Bring up the woolly mammoth at a cocktail party and the questions will probably be about what you are drinking and will the species ever be recreated using DNA. Ask Jelle Reumer, a paleontologist at the Natural History Museum of Rotterdam and Utrecht University, and he’ll steer the conversation to new evidence that the extinction of the wooly mammoth was caused by an extra rib.
Fossils of mammoths found near the North Sea and dating to the late Pleistocene, about 12,000 years ago, are believed to be the last of the species. Many have cervical or extra ribs along the neck vertebrae which are congenital abnormalities.
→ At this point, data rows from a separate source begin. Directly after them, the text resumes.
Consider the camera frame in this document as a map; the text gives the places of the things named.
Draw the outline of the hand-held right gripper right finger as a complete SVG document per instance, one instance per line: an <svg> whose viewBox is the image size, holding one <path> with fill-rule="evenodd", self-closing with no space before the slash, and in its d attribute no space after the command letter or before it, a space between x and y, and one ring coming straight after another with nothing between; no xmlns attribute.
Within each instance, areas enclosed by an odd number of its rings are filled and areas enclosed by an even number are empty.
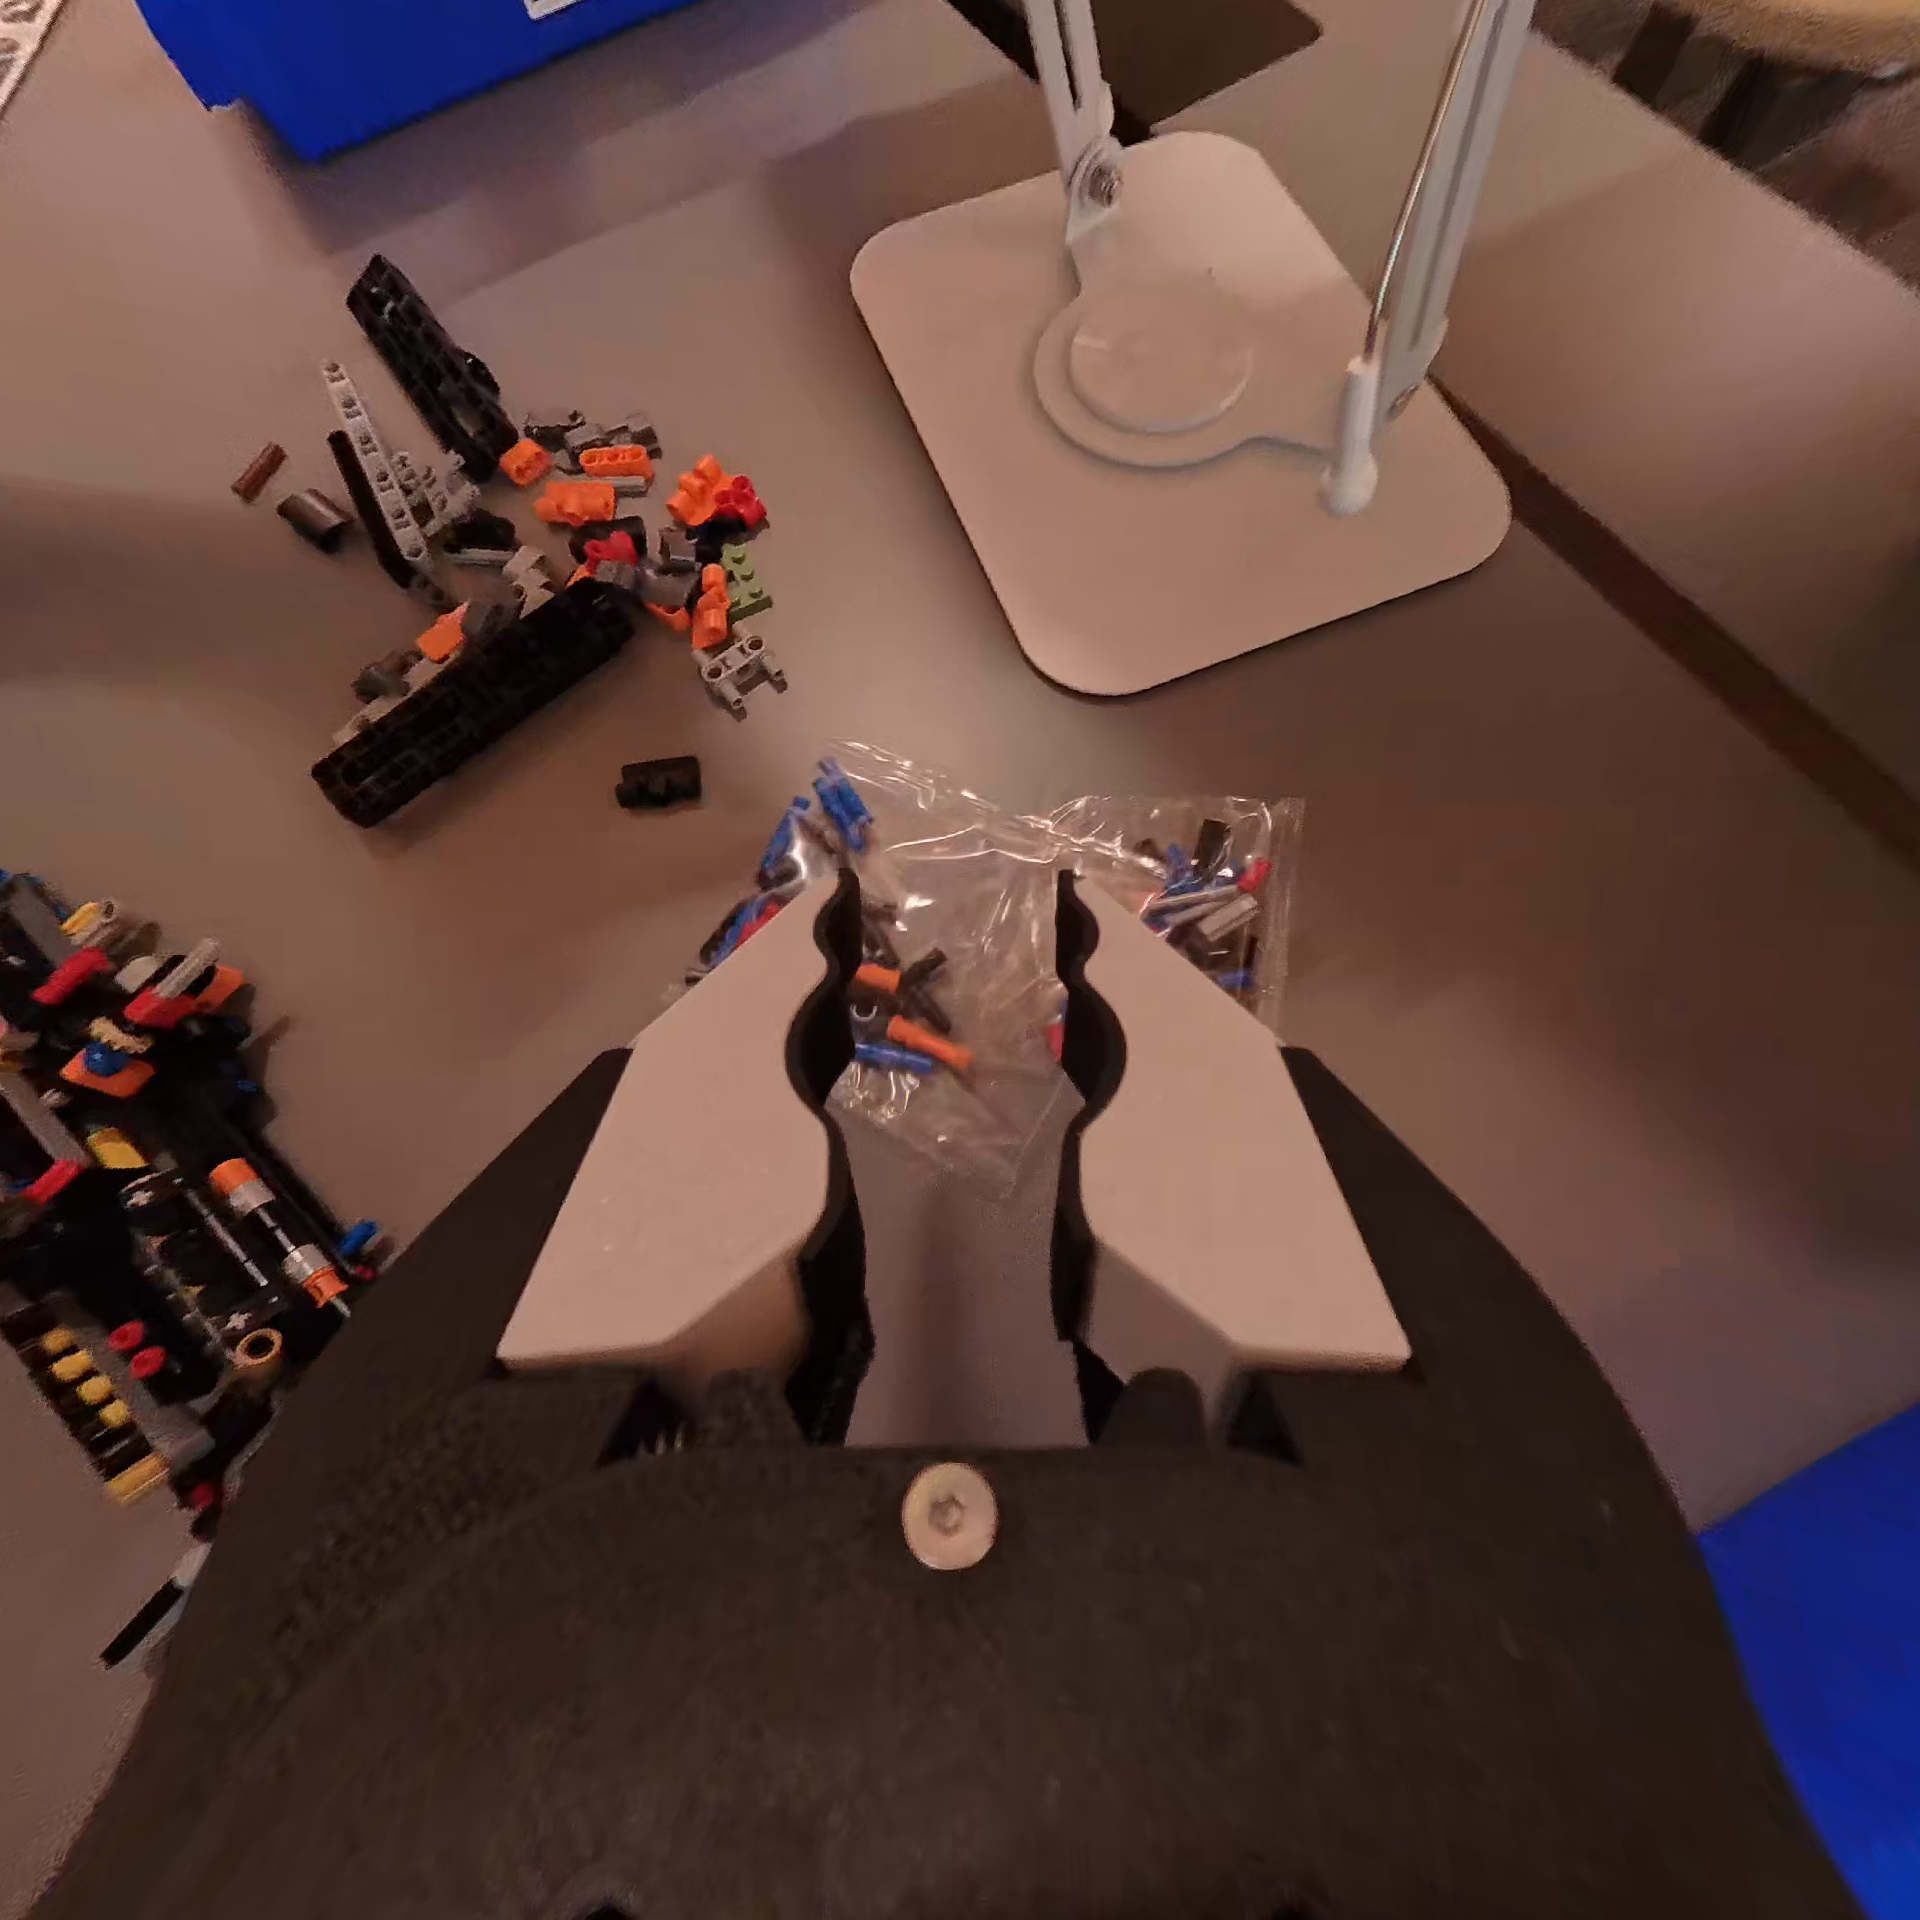
<svg viewBox="0 0 1920 1920"><path fill-rule="evenodd" d="M1397 1374L1410 1339L1278 1039L1115 895L1056 875L1064 1134L1049 1304L1100 1430L1179 1376L1206 1434L1272 1376Z"/></svg>

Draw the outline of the grey lego cross connector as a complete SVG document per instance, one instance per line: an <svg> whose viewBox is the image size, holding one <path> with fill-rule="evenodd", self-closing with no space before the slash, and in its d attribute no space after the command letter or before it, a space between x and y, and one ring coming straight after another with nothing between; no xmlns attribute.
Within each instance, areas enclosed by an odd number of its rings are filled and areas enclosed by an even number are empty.
<svg viewBox="0 0 1920 1920"><path fill-rule="evenodd" d="M753 694L762 687L786 694L788 678L765 640L753 630L696 648L696 664L715 708L746 723Z"/></svg>

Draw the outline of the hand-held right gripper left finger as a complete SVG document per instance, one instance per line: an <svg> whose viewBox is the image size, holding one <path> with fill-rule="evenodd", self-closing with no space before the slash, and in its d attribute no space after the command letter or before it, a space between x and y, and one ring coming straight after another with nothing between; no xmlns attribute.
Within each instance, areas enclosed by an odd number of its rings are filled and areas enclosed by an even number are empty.
<svg viewBox="0 0 1920 1920"><path fill-rule="evenodd" d="M810 1442L849 1439L874 1311L830 1103L860 963L836 870L640 1030L498 1338L506 1372L636 1370L682 1405L760 1374Z"/></svg>

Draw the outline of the partly built lego chassis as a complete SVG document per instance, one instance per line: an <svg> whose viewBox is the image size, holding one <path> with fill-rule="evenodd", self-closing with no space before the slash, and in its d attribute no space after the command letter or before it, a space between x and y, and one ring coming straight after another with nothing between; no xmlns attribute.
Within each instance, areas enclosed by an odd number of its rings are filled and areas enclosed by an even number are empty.
<svg viewBox="0 0 1920 1920"><path fill-rule="evenodd" d="M218 941L3 875L4 1348L114 1504L168 1495L187 1528L106 1669L180 1607L245 1458L390 1254L270 1139L254 997Z"/></svg>

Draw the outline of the narrow black lego frame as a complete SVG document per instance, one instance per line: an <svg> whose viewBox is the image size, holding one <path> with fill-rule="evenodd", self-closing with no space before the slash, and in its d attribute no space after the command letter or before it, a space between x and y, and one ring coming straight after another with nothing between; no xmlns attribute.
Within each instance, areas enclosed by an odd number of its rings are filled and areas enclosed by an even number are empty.
<svg viewBox="0 0 1920 1920"><path fill-rule="evenodd" d="M437 444L478 487L520 444L489 365L452 342L419 288L373 254L345 296L348 310Z"/></svg>

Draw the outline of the clear lego bag orange pins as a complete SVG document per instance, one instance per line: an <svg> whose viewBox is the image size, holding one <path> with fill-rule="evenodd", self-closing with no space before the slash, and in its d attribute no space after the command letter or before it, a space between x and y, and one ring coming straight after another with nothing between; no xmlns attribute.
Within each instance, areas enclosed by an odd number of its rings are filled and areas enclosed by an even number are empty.
<svg viewBox="0 0 1920 1920"><path fill-rule="evenodd" d="M1054 1103L1058 869L1075 843L961 781L836 740L780 814L746 893L683 974L700 986L808 885L850 872L852 1063L832 1103L992 1198L1012 1192Z"/></svg>

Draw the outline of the pile of loose lego pieces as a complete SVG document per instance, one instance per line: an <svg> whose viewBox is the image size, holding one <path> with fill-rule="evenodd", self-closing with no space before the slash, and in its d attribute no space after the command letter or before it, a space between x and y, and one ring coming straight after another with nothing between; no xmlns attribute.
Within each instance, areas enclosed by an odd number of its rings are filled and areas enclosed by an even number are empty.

In an article in the open-access journal PeerJ, Reumer reports that a search through the mammoth fossils of the Natural History Museum of Rotterdam and the Naturalis Biodiversity Center in Leiden, Netherlands, found a high percentage of them had cervical ribs.
In humans, cervical ribs indicate the presence of other severe abnormalities that often result in death in the womb or within the first year after birth. Reumer believes the extra ribs in the mammoths could have been the result of inbreeding which caused deadly genetic defects. Another possibility is that they point to prenatal stress caused by famine or disease which weakened the pregnant mothers, their fetuses and their newborns.
Whatever the cause of the cervical ribs, Reumer says the effect was the same.
The vulnerable condition may well have contributed to the eventual extinction of the woolly mammoths.
Plans to recreate a woolly mammoth using DNA from remains found frozen in Siberia are already underway in Russia. Let’s hope they can prevent the cervical ribs so it doesn’t return only to see extinction again.